- **EXERCISE GOAL**
Using the listing below, copy exactly the lines from the one containing "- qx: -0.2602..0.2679" to the one containing "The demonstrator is", both lines included, and no others.

- **EXCERPTED DATA**
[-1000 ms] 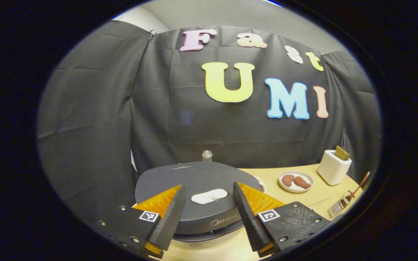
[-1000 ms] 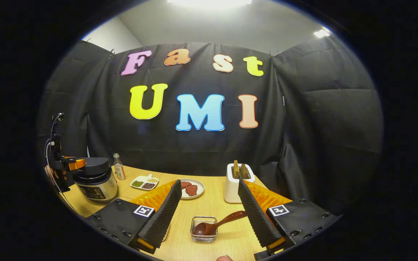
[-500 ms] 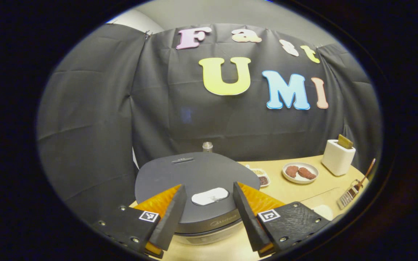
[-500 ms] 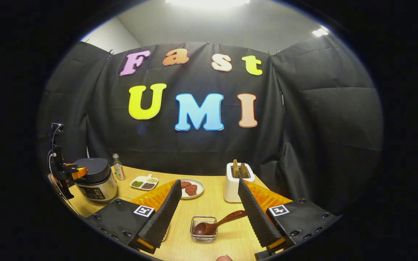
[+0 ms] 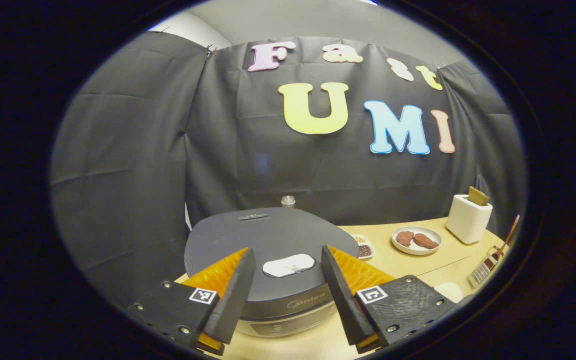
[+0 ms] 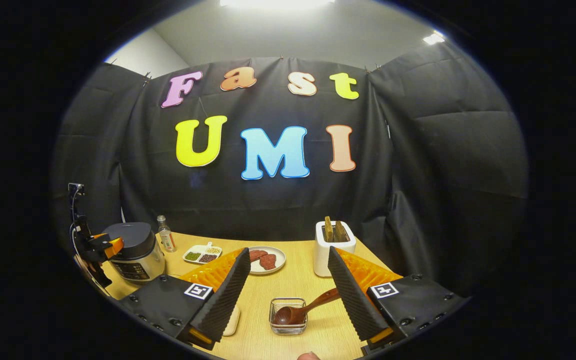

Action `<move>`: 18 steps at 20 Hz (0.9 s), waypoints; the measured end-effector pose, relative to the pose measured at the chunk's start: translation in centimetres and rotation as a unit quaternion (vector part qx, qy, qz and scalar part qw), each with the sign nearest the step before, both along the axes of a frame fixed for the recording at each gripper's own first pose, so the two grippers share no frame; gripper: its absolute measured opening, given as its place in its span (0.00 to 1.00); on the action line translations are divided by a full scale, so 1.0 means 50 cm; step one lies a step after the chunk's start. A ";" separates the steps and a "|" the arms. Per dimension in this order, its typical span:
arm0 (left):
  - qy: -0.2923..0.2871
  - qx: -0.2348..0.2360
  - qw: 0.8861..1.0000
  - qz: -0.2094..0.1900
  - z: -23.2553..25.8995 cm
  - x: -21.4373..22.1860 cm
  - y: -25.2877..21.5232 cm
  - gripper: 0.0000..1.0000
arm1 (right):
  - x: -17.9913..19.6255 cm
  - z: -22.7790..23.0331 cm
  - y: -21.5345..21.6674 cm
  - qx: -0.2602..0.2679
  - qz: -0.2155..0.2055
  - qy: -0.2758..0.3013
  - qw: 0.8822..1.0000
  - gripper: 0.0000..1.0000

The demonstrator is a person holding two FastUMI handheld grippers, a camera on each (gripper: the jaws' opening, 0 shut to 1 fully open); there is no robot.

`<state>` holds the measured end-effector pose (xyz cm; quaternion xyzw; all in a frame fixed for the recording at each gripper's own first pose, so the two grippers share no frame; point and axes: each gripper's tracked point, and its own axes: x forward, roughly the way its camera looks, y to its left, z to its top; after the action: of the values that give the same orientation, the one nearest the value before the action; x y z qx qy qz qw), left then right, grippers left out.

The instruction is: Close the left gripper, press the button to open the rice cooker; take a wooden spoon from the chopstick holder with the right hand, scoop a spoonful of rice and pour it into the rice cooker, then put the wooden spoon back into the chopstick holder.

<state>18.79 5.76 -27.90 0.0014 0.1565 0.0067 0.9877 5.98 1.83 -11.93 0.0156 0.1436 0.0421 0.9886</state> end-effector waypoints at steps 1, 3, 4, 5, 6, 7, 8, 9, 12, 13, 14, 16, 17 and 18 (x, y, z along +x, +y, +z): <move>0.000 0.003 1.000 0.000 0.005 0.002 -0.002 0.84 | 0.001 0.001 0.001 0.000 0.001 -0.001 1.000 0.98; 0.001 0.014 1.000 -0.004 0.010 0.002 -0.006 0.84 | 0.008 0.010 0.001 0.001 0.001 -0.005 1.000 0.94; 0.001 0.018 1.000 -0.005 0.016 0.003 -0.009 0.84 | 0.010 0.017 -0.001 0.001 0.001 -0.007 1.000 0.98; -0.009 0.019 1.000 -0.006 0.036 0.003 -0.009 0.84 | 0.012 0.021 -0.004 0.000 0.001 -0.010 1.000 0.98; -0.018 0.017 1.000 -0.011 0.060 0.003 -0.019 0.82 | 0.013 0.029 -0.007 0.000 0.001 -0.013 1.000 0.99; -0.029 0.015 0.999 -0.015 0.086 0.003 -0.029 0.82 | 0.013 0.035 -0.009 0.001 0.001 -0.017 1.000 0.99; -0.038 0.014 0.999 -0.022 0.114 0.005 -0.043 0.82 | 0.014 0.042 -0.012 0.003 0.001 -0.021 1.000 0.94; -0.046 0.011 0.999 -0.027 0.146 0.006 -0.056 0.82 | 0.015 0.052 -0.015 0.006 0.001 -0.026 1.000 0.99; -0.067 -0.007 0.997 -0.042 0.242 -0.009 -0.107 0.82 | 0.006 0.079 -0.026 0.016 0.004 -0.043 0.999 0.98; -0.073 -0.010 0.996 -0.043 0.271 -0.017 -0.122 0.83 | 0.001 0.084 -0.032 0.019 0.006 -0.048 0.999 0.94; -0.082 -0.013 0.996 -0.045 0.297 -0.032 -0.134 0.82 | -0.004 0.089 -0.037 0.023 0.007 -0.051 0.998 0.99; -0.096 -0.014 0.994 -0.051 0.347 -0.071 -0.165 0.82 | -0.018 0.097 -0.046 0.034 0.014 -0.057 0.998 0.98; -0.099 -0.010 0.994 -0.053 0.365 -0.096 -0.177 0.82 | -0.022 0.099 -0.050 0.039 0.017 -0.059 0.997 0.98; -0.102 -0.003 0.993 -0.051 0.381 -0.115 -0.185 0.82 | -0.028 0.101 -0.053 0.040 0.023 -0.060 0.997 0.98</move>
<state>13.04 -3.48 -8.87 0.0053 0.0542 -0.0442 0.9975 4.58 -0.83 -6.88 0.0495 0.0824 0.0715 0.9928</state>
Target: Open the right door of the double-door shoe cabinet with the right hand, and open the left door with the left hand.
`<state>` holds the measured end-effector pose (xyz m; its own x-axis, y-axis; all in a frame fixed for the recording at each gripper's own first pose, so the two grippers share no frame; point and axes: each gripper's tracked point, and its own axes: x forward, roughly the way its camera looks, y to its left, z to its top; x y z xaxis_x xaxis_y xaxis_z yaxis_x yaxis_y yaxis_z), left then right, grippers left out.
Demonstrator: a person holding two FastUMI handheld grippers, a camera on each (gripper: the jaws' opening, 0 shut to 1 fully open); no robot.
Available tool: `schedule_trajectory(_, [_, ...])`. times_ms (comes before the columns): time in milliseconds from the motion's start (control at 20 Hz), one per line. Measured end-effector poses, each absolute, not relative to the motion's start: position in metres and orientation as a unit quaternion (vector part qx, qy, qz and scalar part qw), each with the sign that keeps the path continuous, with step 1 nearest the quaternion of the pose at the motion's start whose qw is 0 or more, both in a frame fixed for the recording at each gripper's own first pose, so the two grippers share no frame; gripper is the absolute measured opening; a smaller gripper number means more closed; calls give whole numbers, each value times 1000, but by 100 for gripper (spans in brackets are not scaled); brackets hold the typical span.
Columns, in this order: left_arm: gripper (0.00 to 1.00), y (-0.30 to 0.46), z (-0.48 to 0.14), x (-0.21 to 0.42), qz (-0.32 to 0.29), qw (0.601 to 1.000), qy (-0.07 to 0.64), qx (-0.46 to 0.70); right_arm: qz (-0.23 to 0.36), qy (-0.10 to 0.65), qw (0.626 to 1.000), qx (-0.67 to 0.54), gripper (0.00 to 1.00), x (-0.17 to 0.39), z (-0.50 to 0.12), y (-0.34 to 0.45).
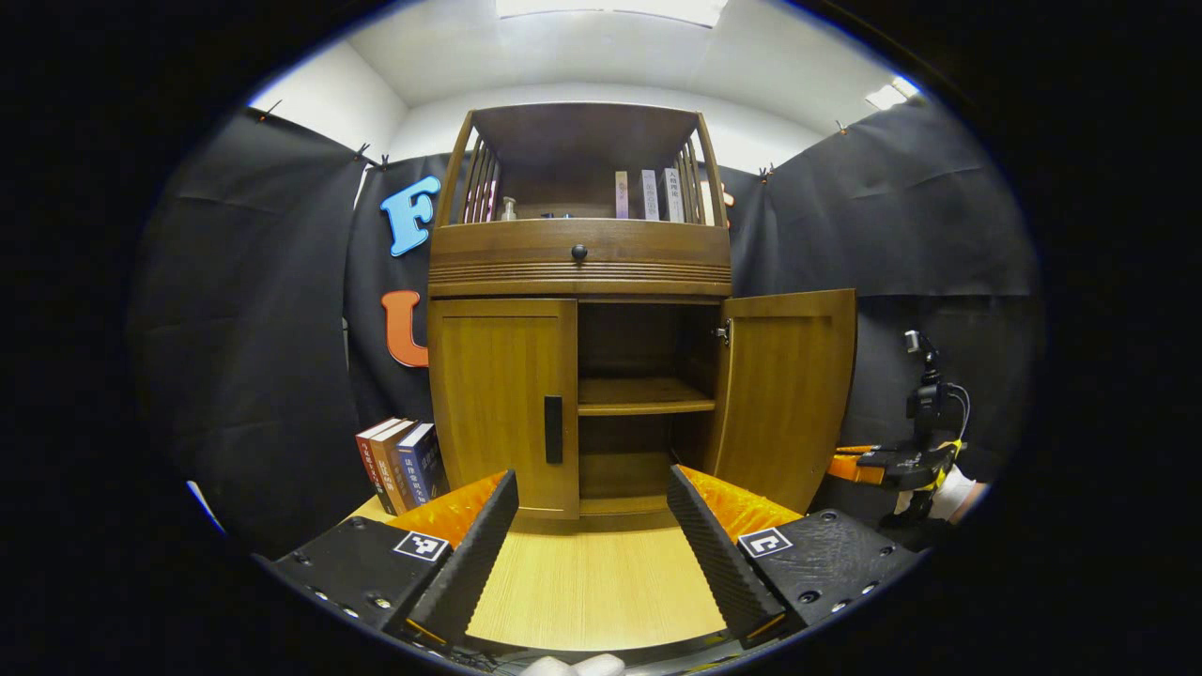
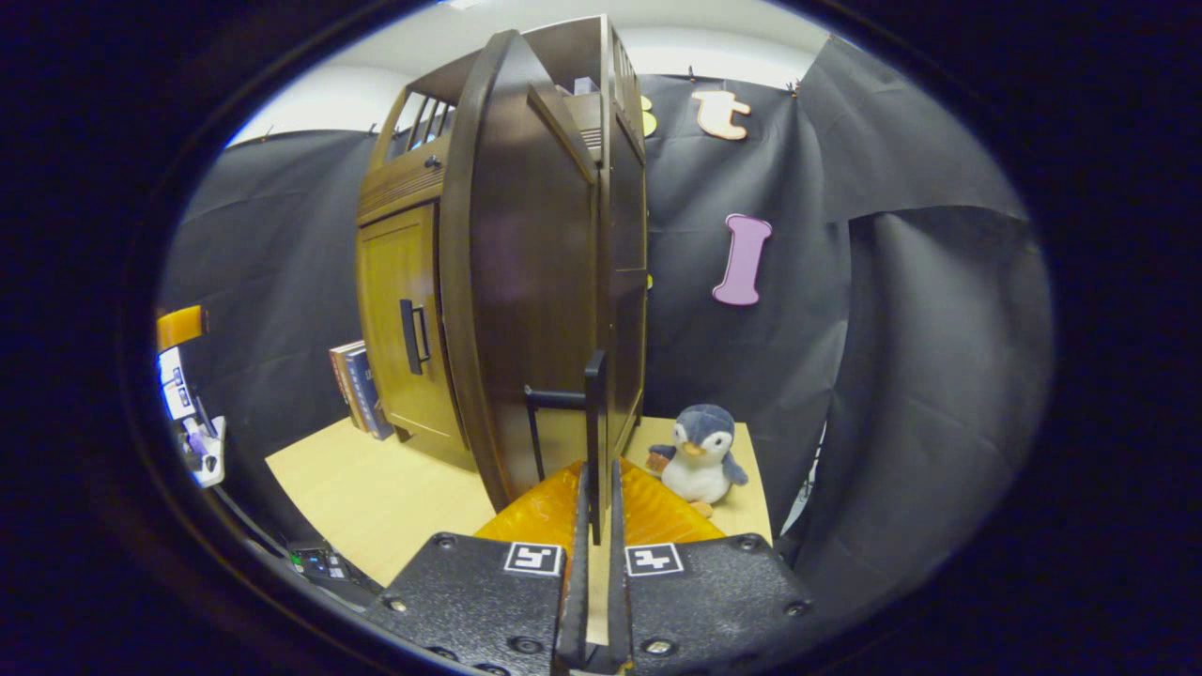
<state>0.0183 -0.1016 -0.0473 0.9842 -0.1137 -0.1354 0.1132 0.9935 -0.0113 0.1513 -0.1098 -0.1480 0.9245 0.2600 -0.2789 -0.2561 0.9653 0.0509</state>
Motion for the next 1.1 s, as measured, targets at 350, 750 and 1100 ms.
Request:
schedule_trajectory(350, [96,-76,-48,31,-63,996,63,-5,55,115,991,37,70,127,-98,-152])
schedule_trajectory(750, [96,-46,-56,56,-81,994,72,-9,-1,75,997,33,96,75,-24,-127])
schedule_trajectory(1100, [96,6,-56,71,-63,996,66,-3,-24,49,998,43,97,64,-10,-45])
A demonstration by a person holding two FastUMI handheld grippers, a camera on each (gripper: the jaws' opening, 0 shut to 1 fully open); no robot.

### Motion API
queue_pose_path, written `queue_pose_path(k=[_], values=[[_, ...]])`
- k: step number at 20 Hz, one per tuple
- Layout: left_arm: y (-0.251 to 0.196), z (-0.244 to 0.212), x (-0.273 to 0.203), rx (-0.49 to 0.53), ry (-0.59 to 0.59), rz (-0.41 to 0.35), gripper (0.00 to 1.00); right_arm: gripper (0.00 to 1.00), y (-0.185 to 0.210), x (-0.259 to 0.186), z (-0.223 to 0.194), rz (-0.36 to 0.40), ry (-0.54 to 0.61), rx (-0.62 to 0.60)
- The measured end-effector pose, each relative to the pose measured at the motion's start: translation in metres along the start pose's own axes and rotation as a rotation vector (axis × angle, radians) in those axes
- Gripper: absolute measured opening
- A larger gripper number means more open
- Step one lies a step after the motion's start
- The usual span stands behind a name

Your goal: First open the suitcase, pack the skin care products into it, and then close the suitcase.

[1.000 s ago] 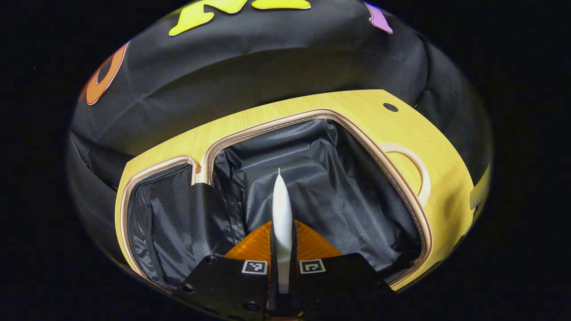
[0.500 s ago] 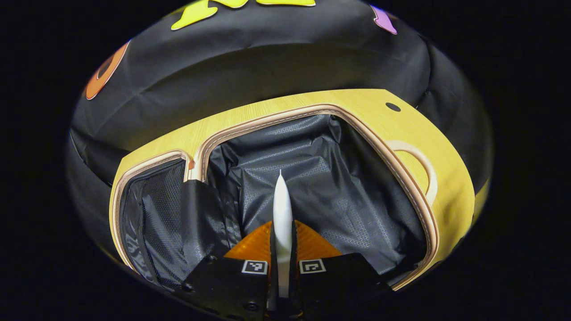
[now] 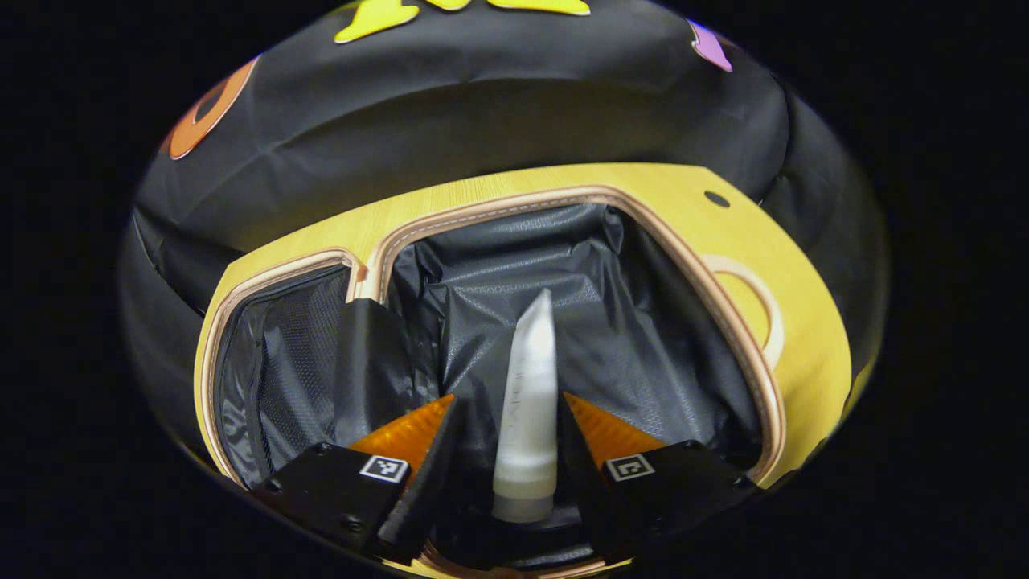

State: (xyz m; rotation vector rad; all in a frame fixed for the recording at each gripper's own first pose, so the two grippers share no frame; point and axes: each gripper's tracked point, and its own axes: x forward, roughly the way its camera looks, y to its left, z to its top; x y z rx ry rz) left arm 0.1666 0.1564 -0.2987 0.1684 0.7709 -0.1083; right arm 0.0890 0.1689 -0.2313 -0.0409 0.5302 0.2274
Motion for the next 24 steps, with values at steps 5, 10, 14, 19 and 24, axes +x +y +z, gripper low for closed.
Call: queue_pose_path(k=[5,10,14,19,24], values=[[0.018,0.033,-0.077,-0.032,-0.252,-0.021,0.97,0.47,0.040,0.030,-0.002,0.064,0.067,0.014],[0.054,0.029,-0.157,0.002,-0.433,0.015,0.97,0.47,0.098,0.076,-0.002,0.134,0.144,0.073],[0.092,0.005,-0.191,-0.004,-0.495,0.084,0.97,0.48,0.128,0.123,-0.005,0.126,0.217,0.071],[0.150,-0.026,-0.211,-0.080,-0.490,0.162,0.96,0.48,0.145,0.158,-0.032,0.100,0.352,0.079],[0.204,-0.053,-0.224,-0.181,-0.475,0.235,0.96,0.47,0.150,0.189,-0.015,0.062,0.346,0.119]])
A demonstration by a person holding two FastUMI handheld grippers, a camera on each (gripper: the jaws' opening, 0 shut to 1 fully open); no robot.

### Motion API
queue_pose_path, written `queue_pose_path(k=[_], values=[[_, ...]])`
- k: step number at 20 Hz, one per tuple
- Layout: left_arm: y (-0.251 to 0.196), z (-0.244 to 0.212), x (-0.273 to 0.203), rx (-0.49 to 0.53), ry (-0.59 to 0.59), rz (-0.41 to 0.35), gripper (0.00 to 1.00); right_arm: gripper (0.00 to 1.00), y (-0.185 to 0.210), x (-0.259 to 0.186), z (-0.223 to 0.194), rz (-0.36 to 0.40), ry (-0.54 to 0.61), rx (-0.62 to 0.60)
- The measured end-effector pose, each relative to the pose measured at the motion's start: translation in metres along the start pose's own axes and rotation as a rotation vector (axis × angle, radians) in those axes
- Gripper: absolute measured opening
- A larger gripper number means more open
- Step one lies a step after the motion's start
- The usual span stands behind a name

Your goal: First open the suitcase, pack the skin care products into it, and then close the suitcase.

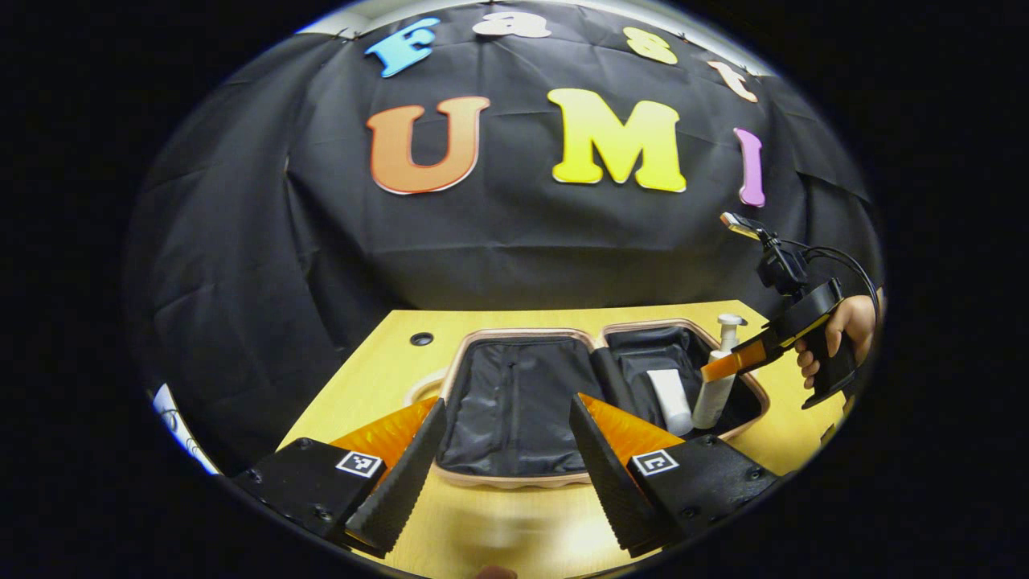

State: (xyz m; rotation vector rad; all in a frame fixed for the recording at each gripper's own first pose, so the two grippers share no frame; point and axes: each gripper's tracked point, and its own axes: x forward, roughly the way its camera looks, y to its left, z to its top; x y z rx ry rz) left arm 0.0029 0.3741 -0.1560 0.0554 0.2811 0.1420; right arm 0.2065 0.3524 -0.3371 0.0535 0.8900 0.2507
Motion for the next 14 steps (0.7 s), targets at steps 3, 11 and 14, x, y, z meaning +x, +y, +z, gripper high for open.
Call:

- **YOUR SOLUTION**
  - qx: -0.2602..0.2679
  - qz: -0.2155..0.2055
  - qy: -0.2758..0.3013
  - qw: 0.8822..1.0000
  - gripper: 0.0000..1.0000

The demonstrator is a person holding two FastUMI handheld grippers, a camera on each (gripper: the jaws' opening, 0 shut to 1 fully open); there is no robot.

No more output is required.